* [Problem description] Reproduce the full listing that appears beneath this instruction exactly.
======== Raw data
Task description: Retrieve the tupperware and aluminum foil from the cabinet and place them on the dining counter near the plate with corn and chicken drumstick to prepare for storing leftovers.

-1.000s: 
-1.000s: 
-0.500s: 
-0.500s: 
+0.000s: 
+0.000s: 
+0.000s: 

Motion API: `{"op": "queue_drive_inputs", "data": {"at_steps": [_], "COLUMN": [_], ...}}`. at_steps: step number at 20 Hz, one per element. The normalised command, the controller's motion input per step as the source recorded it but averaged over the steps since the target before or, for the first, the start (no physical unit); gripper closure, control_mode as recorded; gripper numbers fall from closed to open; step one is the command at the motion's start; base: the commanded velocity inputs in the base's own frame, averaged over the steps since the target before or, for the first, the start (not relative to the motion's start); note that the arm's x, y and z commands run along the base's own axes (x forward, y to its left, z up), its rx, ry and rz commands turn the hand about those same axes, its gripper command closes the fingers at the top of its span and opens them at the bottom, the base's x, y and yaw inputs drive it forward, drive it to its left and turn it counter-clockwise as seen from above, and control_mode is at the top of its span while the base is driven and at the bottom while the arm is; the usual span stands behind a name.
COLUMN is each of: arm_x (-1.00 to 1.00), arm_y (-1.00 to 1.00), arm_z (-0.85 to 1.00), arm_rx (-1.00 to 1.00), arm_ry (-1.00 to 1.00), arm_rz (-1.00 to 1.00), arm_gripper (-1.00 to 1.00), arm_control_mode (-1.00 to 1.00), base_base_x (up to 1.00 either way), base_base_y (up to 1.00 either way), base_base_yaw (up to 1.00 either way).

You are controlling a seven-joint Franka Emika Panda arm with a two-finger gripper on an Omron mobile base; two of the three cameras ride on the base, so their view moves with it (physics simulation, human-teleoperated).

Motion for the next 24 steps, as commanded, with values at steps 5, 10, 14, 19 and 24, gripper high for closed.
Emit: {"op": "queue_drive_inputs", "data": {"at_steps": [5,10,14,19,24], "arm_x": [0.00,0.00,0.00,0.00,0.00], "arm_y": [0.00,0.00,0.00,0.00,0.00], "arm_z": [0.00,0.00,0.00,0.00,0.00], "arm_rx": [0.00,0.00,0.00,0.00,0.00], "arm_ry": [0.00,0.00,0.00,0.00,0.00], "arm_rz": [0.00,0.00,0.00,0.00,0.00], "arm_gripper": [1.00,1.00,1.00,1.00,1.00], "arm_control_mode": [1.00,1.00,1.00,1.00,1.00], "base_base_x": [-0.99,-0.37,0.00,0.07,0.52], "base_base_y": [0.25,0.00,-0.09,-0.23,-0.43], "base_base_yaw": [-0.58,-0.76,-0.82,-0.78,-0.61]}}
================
* [Result]
Task description: Retrieve the tupperware and aluminum foil from the cabinet and place them on the dining counter near the plate with corn and chicken drumstick to prepare for storing leftovers.

-1.000s: 
-1.000s: 
-0.500s: 
-0.500s: 
+0.000s: 
+0.000s: 
+0.000s: 

Motion API: `{"op": "queue_drive_inputs", "data": {"at_steps": [_], "COLUMN": [_], ...}}`. at_steps: step number at 20 Hz, one per element. The normalised command, the controller's motion input per step as the source recorded it but averaged over the steps since the target before or, for the first, the start (no physical unit); gripper closure, control_mode as recorded; gripper numbers fall from closed to open; step one is the command at the motion's start; base: the commanded velocity inputs in the base's own frame, averaged over the steps since the target before or, for the first, the start (not relative to the motion's start); note that the arm's x, y and z commands run along the base's own axes (x forward, y to its left, z up), its rx, ry and rz commands turn the hand about those same axes, its gripper command closes the fingers at the top of its span and opens them at the bottom, the base's x, y and yaw inputs drive it forward, drive it to its left and turn it counter-clockwise as seen from above, and control_mode is at the top of its span while the base is driven and at the bottom while the arm is; the usual span stands behind a name.
COLUMN is each of: arm_x (-1.00 to 1.00), arm_y (-1.00 to 1.00), arm_z (-0.85 to 1.00), arm_rx (-1.00 to 1.00), arm_ry (-1.00 to 1.00), arm_rz (-1.00 to 1.00), arm_gripper (-1.00 to 1.00), arm_control_mode (-1.00 to 1.00), base_base_x (up to 1.00 either way), base_base_y (up to 1.00 either way), base_base_yaw (up to 1.00 either way).

You are controlling a seven-joint Franka Emika Panda arm with a two-finger gripper on an Omron mobile base; two of the three cameras ride on the base, so their view moves with it (physics simulation, human-teleoperated).

Motion for the next 24 steps, as commanded, with values at steps 5, 10, 14, 19 and 24, gripper high for closed.
Emit: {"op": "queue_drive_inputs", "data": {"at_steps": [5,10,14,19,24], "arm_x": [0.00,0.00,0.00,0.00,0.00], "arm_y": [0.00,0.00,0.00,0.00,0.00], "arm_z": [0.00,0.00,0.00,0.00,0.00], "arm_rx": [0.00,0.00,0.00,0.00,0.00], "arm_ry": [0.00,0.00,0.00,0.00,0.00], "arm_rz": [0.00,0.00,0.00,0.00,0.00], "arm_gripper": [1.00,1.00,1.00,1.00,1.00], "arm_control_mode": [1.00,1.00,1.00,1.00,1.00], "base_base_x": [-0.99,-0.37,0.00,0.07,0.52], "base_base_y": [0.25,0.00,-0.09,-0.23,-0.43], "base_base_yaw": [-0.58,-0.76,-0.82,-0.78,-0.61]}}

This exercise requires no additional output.